If ever there was a legendary motorcycle frame, it had to be the Norton Featherbed…
“Motorcycling’s best known frame design is the Norton Featherbed,” wrote our international bike guru Roland Brown in his book ‘Classic Motorbikes: A Celebration of the World’s Greatest Models’. The simple yet stiff twin loop steel cradle was introduced on Norton’s single-cylinder Manx racers in 1950 and it wasn’t until 1952 that the frame was first seen on the road going Dominator 88, a twin-cylinder 500 (497 cc to be precise).
Although Norton themselves never coined the term ‘Featherbed’ for their new frame, the brilliance of the design was such that their works rider Harold Daniell said that his new race bike was so comfortable to ride that he felt like he was “riding a feather bed”. Needless to say, the name stuck. And why not? It was catchy, it conveyed more about the design and its effectiveness than a full para that Norton’s marketeers could have crafted. In fact, the ‘Featherbed’ name is such a legend that decades later it was very nearly adopted by the once-British-now-Indian marque Royal Enfield when they conducted the global launch of their new café racer – the Continental GT, in the heritage ridden halls of Brooklands Museum. They of course were alluding to the effectiveness and agility of the new twin-cradle frame that had been designed for the Conitental GT by none other than Steve Harris of Harris Performance (now owned by Royal Enfield).

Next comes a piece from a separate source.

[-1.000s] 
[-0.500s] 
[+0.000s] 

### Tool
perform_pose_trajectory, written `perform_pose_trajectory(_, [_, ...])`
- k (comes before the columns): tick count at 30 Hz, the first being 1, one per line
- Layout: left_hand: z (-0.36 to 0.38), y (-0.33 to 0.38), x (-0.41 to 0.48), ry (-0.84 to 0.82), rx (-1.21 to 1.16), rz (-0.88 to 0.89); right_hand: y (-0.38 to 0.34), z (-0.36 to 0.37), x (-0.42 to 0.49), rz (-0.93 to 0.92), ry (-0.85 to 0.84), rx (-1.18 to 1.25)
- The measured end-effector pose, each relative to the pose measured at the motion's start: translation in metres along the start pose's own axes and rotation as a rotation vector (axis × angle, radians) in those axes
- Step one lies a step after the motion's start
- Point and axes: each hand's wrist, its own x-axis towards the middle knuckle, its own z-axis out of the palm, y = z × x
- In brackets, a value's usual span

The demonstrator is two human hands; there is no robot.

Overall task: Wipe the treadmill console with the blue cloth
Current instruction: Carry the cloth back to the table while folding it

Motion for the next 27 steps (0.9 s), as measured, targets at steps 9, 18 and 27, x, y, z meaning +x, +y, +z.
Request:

Although more than half a century old now, there’s still tonnes to learn from Norton’s engineers and designers when it comes to the art of frame building. With their clean, clear lines and perfectly aligned joints they had the perfect measure of a frame that would straddle the twin worlds of racy performance and comfortable riding. With more and more ‘performance’ orientated motorcycles being designed and built in India, I hope that someday one of them are able to replicate the success of that British marque from the golden days of British motorcycling.